I believe it is more than relates to any comeback. You have attempted to counter discussions simply trying to show that analog is just as viable a photographic medium as digital and reasons for its teaching, use, and continued survival.
Readjusting downward is not exactly a stasis. You have the audacity to say these types of things when you yourself are contributing to them by not teaching analog at your school by choice. Fortunately you can't control the internet and as I indicated earlier that will continue to be a force in keeping analog strong.
I hear you; perhaps it is a matter of stopping the freefall and holding at a new, admittedly lower, level.
As to classes, clearly digital is a more useful tool for getting started an it enjoys a greater use in commercial and public work. Further, with budget cuts we needed to support the classes that drew students and created students who would move forward in the program. Film did neither. From 2011 to present the number of entry-level classes were reduced from 5 to 1; not enough students were enrolling in them and the completion rate was 30-35%. Film was hard to justify.
While I was chair 2015-2017 I did press for more digital entry-level classes and was accused by my older instructors of trying to kill film.

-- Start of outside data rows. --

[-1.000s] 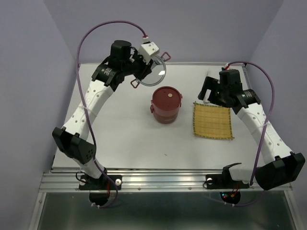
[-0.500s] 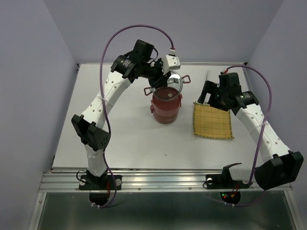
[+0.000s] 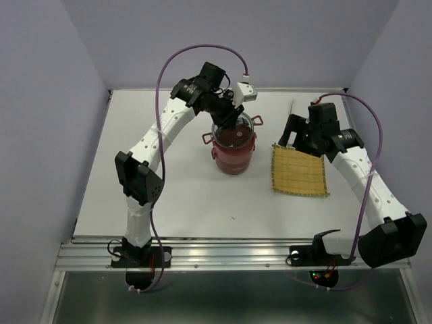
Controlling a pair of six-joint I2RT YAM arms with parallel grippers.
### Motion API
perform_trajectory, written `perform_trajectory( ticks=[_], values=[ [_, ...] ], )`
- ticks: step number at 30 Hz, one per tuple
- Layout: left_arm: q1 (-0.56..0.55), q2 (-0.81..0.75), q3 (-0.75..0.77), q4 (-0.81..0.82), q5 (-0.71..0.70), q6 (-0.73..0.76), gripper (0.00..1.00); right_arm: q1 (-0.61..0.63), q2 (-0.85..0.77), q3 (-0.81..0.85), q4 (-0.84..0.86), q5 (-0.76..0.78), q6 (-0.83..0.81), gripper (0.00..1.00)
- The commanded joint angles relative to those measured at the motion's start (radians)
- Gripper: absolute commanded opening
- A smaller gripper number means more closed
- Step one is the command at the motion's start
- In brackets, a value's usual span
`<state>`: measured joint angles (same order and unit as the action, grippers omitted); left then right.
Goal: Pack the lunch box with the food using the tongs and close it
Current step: Place the box lid in the packing box.
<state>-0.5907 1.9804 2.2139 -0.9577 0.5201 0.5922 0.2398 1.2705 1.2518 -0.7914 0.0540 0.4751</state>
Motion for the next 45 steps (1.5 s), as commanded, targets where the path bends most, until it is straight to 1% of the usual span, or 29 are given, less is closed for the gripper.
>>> perform_trajectory(
  ticks=[1,7,22,34,45],
  values=[
    [-0.009,0.0,0.059,0.017,-0.014,-0.075,0.0,-0.01,-0.039,-0.011,0.046,0.021,-0.001,1.0],
    [-0.012,0.017,0.064,0.01,-0.017,-0.115,0.0,-0.01,-0.04,-0.025,0.046,0.014,-0.003,1.0],
    [-0.034,0.055,0.075,-0.007,-0.014,-0.111,0.0,-0.01,-0.042,-0.04,0.049,0.009,-0.012,1.0],
    [-0.043,0.08,0.064,-0.015,-0.037,-0.094,0.0,-0.01,-0.043,-0.045,0.055,0.012,-0.016,1.0],
    [-0.043,0.078,0.036,-0.019,-0.088,-0.097,0.0,-0.01,-0.04,-0.051,0.06,0.01,-0.023,1.0]
  ],
)
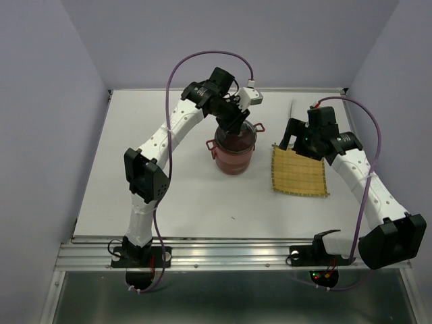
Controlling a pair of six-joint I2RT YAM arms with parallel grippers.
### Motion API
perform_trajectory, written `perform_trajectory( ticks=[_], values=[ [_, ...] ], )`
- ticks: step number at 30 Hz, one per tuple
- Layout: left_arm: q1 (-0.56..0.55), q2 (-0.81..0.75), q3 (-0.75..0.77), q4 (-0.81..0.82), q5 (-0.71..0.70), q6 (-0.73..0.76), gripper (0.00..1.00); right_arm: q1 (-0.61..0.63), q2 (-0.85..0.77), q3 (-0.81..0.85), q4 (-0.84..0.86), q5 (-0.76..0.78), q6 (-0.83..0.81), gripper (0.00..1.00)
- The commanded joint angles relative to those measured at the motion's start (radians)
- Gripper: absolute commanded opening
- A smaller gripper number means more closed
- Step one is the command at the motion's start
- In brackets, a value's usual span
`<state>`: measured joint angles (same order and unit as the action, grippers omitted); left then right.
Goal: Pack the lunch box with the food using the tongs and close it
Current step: Place the box lid in the packing box.
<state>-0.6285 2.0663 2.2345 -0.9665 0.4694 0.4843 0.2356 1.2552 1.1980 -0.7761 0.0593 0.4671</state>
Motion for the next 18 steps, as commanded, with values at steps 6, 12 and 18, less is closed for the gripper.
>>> perform_trajectory(
  ticks=[6,12,18],
  values=[
    [-0.002,-0.006,0.017,-0.011,-0.038,0.011,0.0,-0.005,-0.028,0.0,0.044,0.002,-0.019,1.0],
    [0.004,-0.038,-0.024,-0.005,-0.049,0.014,0.0,-0.005,-0.023,-0.003,0.047,0.008,-0.024,1.0],
    [0.004,-0.038,-0.041,-0.008,-0.055,0.013,0.0,-0.005,-0.023,0.005,0.049,0.007,-0.027,1.0]
  ],
)
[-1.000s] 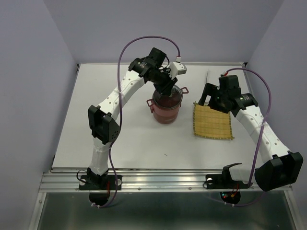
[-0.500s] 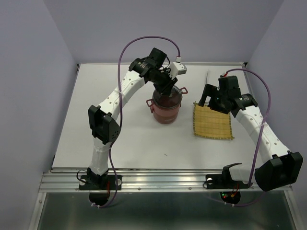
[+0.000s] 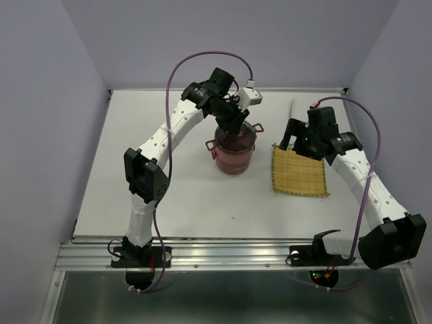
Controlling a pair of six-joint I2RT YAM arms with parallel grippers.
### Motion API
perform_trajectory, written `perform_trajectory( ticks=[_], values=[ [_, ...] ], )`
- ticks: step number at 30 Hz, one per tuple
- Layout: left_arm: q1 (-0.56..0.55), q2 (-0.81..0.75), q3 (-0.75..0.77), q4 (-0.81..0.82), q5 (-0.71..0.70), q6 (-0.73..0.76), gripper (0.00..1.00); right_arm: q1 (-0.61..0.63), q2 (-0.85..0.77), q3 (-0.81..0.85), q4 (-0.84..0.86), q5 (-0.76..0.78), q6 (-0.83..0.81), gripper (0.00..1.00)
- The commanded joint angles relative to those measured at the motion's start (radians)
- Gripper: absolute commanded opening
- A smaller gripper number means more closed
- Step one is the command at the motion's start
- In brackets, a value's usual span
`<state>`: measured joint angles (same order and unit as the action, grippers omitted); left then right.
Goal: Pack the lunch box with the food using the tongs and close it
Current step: Place the box lid in the packing box.
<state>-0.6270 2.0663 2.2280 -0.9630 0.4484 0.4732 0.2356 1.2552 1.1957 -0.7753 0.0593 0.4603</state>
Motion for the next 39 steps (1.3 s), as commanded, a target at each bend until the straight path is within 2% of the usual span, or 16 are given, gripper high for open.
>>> perform_trajectory(
  ticks=[1,17,31,39],
  values=[
    [0.004,-0.038,-0.037,-0.011,-0.039,0.022,0.0,-0.005,-0.022,0.007,0.05,0.007,-0.022,1.0],
    [0.007,-0.069,-0.106,-0.002,-0.037,0.025,0.0,-0.005,-0.02,-0.004,0.054,0.005,-0.018,1.0],
    [0.012,-0.09,-0.148,-0.046,0.021,0.111,0.0,-0.005,-0.02,-0.016,0.059,-0.007,-0.02,1.0],
    [0.012,-0.098,-0.1,-0.066,0.027,0.123,0.0,-0.005,-0.017,-0.007,0.059,-0.047,-0.018,1.0]
  ],
)
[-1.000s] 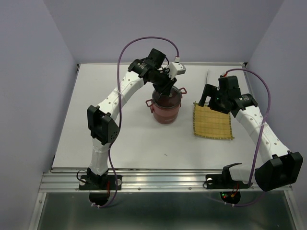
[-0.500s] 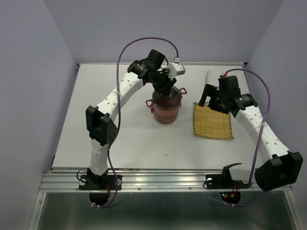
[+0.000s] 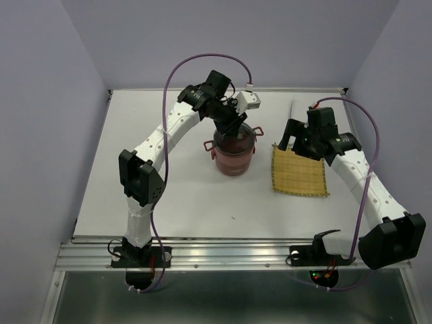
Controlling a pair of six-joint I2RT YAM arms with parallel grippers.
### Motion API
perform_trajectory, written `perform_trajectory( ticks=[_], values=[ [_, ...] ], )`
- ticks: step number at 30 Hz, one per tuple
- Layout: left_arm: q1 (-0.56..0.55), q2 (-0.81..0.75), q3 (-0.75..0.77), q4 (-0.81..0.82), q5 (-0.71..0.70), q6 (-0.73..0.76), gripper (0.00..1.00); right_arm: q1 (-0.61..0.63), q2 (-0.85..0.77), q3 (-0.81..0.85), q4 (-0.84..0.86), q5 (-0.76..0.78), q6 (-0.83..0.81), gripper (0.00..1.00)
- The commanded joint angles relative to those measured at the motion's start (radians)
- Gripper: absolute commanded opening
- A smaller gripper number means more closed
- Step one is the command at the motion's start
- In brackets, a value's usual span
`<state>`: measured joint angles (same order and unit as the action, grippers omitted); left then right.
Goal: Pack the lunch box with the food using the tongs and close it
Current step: Place the box lid in the packing box.
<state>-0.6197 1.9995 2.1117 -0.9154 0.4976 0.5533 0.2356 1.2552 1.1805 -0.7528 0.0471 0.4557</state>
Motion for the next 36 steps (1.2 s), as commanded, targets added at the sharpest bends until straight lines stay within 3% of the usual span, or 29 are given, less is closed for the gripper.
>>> perform_trajectory(
  ticks=[1,11,14,16,21,22,23,29,31,36],
  values=[
    [0.006,-0.034,0.014,-0.114,-0.03,0.046,0.0,-0.005,-0.014,0.011,0.04,-0.039,-0.011,1.0],
    [0.005,-0.012,0.013,-0.112,-0.025,0.05,0.01,-0.005,0.045,0.031,0.222,-0.28,0.084,0.97],
    [0.005,-0.007,0.024,-0.094,-0.048,0.031,0.3,-0.005,0.108,0.054,0.299,-0.322,0.13,0.89],
    [0.006,-0.005,0.036,-0.082,-0.056,0.027,0.44,-0.005,0.17,0.071,0.335,-0.339,0.146,0.75],
    [0.005,0.002,0.076,-0.062,-0.067,0.011,0.58,-0.005,0.271,0.134,0.346,-0.349,0.132,0.6],
    [0.005,0.002,0.088,-0.059,-0.065,0.008,0.64,-0.005,0.277,0.146,0.348,-0.351,0.127,0.57],
    [0.003,0.004,0.091,-0.053,-0.056,-0.001,0.78,-0.005,0.28,0.151,0.348,-0.352,0.12,0.55],
    [0.003,0.011,0.132,-0.043,-0.048,-0.012,0.83,-0.005,0.306,0.182,0.345,-0.349,0.103,0.55],
    [0.003,0.002,0.154,-0.04,-0.044,-0.016,0.89,-0.005,0.316,0.195,0.346,-0.361,0.103,0.55],
    [0.003,-0.063,0.142,0.001,-0.044,-0.042,0.91,-0.005,0.326,0.205,0.348,-0.369,0.104,0.55]
  ],
)
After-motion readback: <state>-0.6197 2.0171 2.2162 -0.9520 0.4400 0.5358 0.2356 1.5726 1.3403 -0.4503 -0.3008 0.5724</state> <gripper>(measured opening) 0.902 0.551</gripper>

They did not seem to see that they could not develop enrollment and were unable to keep students in class, both out of my hands.There, just as here, I was a convenient target for frustrations. As an inveterate messenger I am accustomed to that.
We have a fine darkroom and all of the supporting loading, chemical, storage, drying and film processing rooms. At that time we were the only school in a 20-mile radius to offer darkroom and had the talent, supported by a studio. I've seen too many old darkrooms become dusty storage and I could not simply let it all go. I instigated a special Certificate of 3 Film-oriented classes. Under a new chair these were placed in the curriculum. We now have Entry and Intermediate levels of film along with a Special process class (cyanotype & etc.) Special processes drew no students and was cancelled, Intermediate drew 7 and finished 4, Intro drew 15 and finished 8. Special and Intermediate are not offered in the Fall with only Intro surviving.
Today I see that our school 20 miles north is did not conduct any classes in analogue processes and the school to the east, who's Photo classes are a small part (5 of 38) of the Art Department Department offers only 2 film classes with the Intro digital prerequisite. So to you here and my colleagues who have blamed me...there you have it. I cannot control the world.
At the same time, I will not go on some mission to keep film alive at the cost of the whole program surviving. Photo as a career is under great scrutiny and if we don't produce numbers we can disappear; photo departments are disappearing at an alarming rate. We have lost 1 of our 6 part-time instructors and have no full-time instructors. Non-productive classes are being cut from above administratively.
The politics in the last 2 years have been awful for us. To administrators, I am a blessing and curse and I am chair again. I do not want the chair but I am the best person to do this job; it may not be pretty. I get things done and enrollment in the program increases under my work. We are so far down now, though, that I am not certain I can pull this one out of the hat. It won't be for lack of trying, not to keep film alive, but to keep a Photo program alive.